One of our open questions as we work through the DeepChem revamp for the upcoming 3.0 release is what we should do about deepchem.data.datasets module. This module contains two classes, NumpyDataset and DiskDataset that provide various convenient methods for handling datasets. Here’s an example of NumpyDataset usage:

In [7]: dataset = NumpyDataset(np.ones((2,2)))

In [8]: dataset
Out[8]: <deepchem.data.datasets.NumpyDataset at 0x7f4e1fecc470>

In [9]: dataset.X
Out[9]: 
array([[1., 1.],
       [1., 1.]])

NumpyDataset is a small convenience class that stores data in memory. DiskDataset on the other hand stores data on disk by default. Here’s an example of DiskDataset usage:

In [15]: dataset = DiskDataset.from_numpy(np.ones((2,2)), np.ones((2,1)), data_dir="/tmp/datadir_test", verbose=True)
TIMING: dataset construction took 0.010 s
Loading dataset from disk.

In [16]: dataset.X
Out[16]: 
array([[1., 1.],
       [1., 1.]])

In particular, DiskDataset has the useful property that datasets are written to disk automatically and can be accessed from memory with a set of accessors (such as dataset.X). This makes it easy for the moleculenet.ai benchmarks to use a common API regardless of the size of the underlying dataset. This code is pretty well optimized, and can probably handle datasets up to 100 GB without much effort (although I haven’t rigorously tested this). Underneath the hood, DiskDataset breaks data up into “shards”, each of which is stored on disk. There’s nothing too exotic here, but some clean engineering.

I’m trying to see if there’s a more standard machine learning dataset abstraction or package that I can use instead. My current working hypothesis is that we should use the pytorch dataset classes (https://pytorch.org/docs/stable/data.html). These classes are widely used in the PyTorch ecosystem and it seems that there are pretty clean abstractions such as torch.utils.data.IterableDataset and torch.utils.data.DataLoader introduced here.

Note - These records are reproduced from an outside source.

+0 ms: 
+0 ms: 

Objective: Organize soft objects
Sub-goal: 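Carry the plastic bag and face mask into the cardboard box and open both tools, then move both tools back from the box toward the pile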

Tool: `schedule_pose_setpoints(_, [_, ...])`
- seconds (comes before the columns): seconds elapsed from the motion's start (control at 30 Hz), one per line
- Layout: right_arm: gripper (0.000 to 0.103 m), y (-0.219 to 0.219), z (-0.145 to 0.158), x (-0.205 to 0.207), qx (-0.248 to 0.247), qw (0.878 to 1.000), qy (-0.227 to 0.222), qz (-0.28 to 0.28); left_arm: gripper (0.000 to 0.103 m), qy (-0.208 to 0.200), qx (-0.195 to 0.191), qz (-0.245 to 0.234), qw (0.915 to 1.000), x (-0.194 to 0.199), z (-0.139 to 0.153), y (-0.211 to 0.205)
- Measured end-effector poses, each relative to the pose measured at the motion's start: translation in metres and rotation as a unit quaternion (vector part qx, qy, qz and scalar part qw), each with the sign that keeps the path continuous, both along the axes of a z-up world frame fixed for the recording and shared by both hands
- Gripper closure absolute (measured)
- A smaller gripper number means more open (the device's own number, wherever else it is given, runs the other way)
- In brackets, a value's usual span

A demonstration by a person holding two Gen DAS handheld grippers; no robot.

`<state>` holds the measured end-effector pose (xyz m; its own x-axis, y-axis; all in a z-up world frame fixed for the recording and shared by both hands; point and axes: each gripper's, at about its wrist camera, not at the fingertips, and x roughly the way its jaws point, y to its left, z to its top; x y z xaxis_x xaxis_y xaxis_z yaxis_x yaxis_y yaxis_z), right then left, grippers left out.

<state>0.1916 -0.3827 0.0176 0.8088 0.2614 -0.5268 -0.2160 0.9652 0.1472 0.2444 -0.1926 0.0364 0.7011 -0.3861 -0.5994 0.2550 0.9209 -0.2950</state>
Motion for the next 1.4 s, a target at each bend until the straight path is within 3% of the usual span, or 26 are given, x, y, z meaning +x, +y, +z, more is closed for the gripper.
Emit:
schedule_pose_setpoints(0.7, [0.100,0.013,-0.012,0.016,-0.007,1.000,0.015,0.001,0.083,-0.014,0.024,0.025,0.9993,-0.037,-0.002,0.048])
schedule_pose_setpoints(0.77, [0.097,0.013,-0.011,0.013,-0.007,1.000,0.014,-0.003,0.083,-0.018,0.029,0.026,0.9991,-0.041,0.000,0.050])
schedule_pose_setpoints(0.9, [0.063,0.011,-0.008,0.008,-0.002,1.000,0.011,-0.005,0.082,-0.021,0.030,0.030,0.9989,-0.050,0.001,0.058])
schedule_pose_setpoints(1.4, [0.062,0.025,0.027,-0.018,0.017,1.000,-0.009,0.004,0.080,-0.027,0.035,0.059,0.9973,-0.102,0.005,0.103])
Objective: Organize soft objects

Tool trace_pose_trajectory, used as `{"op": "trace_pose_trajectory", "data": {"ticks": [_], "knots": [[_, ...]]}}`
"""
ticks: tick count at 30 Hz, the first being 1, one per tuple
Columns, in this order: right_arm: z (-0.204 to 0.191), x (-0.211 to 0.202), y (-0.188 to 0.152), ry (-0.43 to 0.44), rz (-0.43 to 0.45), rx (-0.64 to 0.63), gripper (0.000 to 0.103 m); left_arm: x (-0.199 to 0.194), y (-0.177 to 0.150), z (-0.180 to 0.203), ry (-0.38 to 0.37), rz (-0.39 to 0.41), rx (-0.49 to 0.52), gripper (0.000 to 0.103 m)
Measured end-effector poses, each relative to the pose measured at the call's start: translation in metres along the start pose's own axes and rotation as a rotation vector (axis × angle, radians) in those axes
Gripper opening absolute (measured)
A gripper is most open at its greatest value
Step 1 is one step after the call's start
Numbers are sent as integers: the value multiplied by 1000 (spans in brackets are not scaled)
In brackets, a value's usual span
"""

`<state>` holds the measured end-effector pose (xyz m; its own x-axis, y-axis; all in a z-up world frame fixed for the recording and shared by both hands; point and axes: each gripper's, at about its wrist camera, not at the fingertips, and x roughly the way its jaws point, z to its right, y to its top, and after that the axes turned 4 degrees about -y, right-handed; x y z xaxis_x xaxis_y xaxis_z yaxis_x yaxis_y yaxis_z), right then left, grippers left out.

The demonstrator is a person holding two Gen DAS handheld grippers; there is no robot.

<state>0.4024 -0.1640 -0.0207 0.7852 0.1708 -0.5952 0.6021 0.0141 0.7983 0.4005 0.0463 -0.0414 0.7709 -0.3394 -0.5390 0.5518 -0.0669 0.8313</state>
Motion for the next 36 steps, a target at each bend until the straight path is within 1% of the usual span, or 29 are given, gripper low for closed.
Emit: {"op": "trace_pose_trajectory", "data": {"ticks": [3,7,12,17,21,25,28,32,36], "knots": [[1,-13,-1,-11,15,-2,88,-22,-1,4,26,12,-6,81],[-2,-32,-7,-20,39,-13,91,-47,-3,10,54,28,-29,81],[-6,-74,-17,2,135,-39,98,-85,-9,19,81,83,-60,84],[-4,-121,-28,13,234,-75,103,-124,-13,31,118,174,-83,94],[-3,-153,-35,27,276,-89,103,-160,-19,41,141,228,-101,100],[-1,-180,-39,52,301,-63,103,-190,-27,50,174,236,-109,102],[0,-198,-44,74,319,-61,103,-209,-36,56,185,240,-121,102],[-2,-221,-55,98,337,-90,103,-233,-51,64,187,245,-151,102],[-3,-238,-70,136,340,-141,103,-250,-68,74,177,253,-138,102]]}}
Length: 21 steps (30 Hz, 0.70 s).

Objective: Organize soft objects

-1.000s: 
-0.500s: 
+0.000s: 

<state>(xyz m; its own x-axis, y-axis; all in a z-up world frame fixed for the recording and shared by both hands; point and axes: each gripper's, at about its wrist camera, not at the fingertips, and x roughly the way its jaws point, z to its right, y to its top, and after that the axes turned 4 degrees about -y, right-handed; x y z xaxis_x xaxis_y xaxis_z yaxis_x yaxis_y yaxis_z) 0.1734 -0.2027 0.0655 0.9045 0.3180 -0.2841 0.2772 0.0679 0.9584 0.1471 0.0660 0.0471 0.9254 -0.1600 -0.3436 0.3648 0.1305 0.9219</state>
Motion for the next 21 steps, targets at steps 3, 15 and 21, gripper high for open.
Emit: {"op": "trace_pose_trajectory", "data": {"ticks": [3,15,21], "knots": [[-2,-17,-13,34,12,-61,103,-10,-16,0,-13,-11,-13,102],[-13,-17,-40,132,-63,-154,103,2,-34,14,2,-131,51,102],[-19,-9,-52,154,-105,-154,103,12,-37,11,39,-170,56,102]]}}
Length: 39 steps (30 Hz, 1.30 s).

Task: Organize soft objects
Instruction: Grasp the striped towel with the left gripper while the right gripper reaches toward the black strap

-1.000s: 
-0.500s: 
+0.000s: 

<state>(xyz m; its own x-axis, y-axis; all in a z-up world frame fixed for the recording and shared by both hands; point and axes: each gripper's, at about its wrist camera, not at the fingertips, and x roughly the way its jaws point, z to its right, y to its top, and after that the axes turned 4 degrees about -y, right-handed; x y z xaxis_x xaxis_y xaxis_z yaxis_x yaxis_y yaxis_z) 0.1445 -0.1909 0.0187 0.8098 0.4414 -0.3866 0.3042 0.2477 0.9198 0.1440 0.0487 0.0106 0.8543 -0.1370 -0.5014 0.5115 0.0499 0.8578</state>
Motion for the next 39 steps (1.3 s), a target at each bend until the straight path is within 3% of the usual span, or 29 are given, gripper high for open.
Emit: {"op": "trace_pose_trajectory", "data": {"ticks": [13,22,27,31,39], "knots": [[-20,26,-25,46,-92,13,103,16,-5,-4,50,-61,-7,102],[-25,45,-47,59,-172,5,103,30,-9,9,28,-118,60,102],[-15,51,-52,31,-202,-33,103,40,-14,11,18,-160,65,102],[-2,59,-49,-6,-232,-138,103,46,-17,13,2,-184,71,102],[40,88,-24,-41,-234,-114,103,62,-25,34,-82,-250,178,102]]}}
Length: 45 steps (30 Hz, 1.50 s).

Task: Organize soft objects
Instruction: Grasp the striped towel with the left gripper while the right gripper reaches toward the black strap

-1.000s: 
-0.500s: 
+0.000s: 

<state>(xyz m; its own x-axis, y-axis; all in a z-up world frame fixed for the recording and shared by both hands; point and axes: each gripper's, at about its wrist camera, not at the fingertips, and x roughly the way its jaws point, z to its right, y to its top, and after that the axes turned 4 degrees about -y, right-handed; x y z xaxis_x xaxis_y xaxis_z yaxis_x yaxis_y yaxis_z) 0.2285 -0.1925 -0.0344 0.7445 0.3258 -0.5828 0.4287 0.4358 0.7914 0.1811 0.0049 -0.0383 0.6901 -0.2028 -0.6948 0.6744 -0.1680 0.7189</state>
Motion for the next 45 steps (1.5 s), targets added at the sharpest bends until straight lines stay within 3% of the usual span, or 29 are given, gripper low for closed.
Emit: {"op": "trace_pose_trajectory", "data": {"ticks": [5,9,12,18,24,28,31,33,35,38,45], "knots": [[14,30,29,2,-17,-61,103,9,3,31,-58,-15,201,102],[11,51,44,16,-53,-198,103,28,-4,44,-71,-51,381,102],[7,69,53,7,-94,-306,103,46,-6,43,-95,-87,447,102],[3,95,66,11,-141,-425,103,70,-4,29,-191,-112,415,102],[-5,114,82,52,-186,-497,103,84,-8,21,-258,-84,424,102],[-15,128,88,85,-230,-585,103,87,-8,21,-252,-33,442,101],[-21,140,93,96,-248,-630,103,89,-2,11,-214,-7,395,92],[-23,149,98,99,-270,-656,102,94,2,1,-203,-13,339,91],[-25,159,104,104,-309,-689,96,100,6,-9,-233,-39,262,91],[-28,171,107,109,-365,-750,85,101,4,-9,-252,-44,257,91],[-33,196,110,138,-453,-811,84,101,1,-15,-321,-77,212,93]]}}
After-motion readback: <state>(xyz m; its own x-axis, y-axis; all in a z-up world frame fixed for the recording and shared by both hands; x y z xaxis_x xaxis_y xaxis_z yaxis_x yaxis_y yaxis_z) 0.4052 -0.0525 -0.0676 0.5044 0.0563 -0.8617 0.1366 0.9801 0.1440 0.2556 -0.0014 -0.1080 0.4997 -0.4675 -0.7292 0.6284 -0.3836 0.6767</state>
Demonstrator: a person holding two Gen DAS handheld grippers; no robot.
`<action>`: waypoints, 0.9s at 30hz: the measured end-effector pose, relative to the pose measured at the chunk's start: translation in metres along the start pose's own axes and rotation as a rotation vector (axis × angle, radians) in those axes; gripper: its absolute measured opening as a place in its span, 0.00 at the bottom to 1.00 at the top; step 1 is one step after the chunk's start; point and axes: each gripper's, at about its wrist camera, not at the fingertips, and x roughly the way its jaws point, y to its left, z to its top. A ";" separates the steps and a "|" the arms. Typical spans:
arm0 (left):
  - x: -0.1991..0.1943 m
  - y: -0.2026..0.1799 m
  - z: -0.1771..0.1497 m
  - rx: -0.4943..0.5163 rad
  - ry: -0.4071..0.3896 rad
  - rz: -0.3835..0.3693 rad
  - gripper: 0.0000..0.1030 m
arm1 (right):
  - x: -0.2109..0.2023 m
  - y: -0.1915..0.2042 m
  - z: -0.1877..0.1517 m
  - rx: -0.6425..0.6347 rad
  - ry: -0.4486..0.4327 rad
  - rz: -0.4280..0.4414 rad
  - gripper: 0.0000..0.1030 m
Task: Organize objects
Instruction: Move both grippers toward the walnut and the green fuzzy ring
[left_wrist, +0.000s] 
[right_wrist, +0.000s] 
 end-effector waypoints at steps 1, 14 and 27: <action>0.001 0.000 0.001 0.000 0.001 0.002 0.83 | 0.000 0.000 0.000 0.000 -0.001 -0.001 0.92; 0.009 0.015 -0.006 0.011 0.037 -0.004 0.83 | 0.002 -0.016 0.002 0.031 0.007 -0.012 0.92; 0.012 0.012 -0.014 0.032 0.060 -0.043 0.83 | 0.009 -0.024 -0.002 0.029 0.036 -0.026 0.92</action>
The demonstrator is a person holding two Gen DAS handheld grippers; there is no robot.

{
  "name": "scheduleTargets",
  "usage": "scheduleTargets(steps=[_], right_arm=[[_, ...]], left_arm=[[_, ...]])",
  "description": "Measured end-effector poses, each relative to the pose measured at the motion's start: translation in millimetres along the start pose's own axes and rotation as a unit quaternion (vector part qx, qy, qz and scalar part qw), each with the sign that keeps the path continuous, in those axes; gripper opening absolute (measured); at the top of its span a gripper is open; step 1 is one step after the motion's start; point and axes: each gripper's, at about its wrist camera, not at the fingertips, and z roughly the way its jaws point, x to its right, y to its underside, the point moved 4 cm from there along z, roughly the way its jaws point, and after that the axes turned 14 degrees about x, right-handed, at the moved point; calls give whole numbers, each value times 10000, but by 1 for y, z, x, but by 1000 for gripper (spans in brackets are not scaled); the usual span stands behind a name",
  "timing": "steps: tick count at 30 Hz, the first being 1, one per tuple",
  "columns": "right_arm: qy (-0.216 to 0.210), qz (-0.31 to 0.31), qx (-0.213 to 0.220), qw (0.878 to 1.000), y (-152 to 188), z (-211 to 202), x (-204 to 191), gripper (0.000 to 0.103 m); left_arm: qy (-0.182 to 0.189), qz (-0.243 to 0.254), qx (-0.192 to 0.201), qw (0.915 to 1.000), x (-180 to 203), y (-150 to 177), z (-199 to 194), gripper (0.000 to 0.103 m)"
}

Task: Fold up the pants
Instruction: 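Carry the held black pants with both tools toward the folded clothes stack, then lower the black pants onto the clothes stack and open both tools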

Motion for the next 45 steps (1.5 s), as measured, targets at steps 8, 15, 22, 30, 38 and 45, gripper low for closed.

I’d like to open out the discussion to the community to help figure out a couple things:

Is the swap to the pytorch dataset classes a good idea? Is there a better package we should consider?
If we make the swap, what additional infrastructure would we need to add on top of the core classes from pytorch?

CC @peastman, @Vignesh, @patrickhop

peastman · January 30, 2020, 1:02am

I’m not familiar with the PyTorch dataset classes. I’ll take a look at them.

TensorFlow also has a Dataset class with, I expect, similar features. dc.data.Dataset has a method that constructs a tf.data.Dataset. If we want to keep the data handling classes ML framework agnostic, there may be value in keeping our own Dataset class, and making it easy to translate to either one. You don’t want to force TensorFlow users to install PyTorch and use its dataset class, nor PyTorch users to install TensorFlow and use its dataset class.

Even better is if you can easily create a dc.data.Dataset from any of the above, and also from other common representations like a Pandas data frame. A tool for quickly converting between all those representations would be useful.

Vignesh · January 30, 2020, 4:00am

I agree with Peter here - DeepChem should maintain its own Dataset class while allowing interoperatability between pandas, tensorflow and pytorch. That said, some points open for discussion:

I am not sure if DeepChem Datasets already support multiple workers based loading, but that would be useful to have. PyTorch’s datasets have that implemented into them. The other thing I like about PyTorch’s design is the use of collate functions inside the Dataset class for batching.
I have recently been looking into HDF5 as a storage mechanism for datasets and also speaking to people from computer vision about their thoughts since its widely used for image processing and ways to make best use of them. Part of the reason behind going to HDF5 was that joblib runs into MemoryErrors on my local machine.

peastman · January 30, 2020, 5:24am

When iterating over batches, Dataset uses a single worker thread to load the next shard while you’re working with the current one.